Liu Shizhao, Grosmark Andres D, Chen Zhe
Departments of Psychiatry and of Department of Neuroscience and Physiology, New York University School of Medicine, New York, NY 10016, U.S.A., and Department of Biomedical Engineering, Tsinghua University, Beijing, China
Department of Neuroscience, Columbia University Medical Center, New York, NY 10019, U.S.A.
Neural Comput. 2018 Aug;30(8):2175-2209. doi: 10.1162/neco_a_01090. Epub 2018 Apr 13.
It has been suggested that reactivation of previously acquired experiences or stored information in declarative memories in the hippocampus and neocortex contributes to memory consolidation and learning. Understanding memory consolidation depends crucially on the development of robust statistical methods for assessing memory reactivation. To date, several statistical methods have seen established for assessing memory reactivation based on bursts of ensemble neural spike activity during offline states. Using population-decoding methods, we propose a new statistical metric, the weighted distance correlation, to assess hippocampal memory reactivation (i.e., spatial memory replay) during quiet wakefulness and slow-wave sleep. The new metric can be combined with an unsupervised population decoding analysis, which is invariant to latent state labeling and allows us to detect statistical dependency beyond linearity in memory traces. We validate the new metric using two rat hippocampal recordings in spatial navigation tasks. Our proposed analysis framework may have a broader impact on assessing memory reactivations in other brain regions under different behavioral tasks.

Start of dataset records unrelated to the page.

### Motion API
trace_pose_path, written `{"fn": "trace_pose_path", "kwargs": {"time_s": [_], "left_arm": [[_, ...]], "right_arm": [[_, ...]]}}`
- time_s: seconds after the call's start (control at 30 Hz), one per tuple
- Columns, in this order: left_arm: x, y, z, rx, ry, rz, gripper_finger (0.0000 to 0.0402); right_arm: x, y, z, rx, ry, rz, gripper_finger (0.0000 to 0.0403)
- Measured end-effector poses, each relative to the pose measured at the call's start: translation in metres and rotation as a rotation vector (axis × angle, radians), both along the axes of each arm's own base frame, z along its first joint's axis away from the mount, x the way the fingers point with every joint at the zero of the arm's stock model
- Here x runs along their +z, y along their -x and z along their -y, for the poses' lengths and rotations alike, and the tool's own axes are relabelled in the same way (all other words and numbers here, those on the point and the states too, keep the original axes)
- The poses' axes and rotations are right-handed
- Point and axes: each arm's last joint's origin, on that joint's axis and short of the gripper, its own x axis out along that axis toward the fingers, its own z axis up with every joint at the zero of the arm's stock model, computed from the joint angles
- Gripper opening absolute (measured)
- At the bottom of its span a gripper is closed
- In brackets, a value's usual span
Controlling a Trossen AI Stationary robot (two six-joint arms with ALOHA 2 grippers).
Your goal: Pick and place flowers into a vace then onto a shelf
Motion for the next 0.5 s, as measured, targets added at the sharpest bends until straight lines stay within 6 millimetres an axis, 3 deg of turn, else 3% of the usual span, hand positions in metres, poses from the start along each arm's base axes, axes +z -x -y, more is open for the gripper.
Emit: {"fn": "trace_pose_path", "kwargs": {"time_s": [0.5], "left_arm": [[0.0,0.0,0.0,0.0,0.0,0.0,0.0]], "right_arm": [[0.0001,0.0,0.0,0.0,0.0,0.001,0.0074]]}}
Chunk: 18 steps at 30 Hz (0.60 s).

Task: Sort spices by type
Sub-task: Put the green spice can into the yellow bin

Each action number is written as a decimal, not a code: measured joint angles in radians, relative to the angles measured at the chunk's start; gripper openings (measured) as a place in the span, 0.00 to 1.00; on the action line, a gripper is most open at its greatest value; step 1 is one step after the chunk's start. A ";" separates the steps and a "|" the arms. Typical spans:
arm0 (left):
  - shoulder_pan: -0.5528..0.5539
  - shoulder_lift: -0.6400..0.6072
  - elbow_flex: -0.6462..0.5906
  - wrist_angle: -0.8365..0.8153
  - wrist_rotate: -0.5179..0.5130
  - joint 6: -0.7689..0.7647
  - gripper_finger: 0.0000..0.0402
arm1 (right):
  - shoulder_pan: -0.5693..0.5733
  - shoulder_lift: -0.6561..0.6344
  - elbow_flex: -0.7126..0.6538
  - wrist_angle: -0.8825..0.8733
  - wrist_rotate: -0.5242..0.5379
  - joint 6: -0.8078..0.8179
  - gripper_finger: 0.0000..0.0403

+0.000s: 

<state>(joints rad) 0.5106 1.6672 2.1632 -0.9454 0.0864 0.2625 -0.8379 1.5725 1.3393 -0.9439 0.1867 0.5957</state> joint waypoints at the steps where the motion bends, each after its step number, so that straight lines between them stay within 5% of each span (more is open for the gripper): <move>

有人提出,海马体和新皮层中陈述性记忆中先前获得的经验或存储信息的重新激活有助于记忆巩固和学习。理解记忆巩固关键取决于开发用于评估记忆重新激活的强大统计方法。迄今为止,已经建立了几种统计方法来基于离线状态下的群体神经尖峰活动爆发来评估记忆重新激活。使用群体解码方法,我们提出了一种新的统计指标,即加权距离相关性,以评估安静清醒和慢波睡眠期间海马体记忆重新激活(即空间记忆重演)。新指标可以与无监督群体解码分析相结合,该分析对潜在状态标记不变,并允许我们检测记忆痕迹中超出线性的统计依赖性。我们使用空间导航任务中的两个大鼠海马体记录来验证新指标。我们提出的分析框架可能对评估不同行为任务下其他脑区的记忆重新激活有更广泛的影响。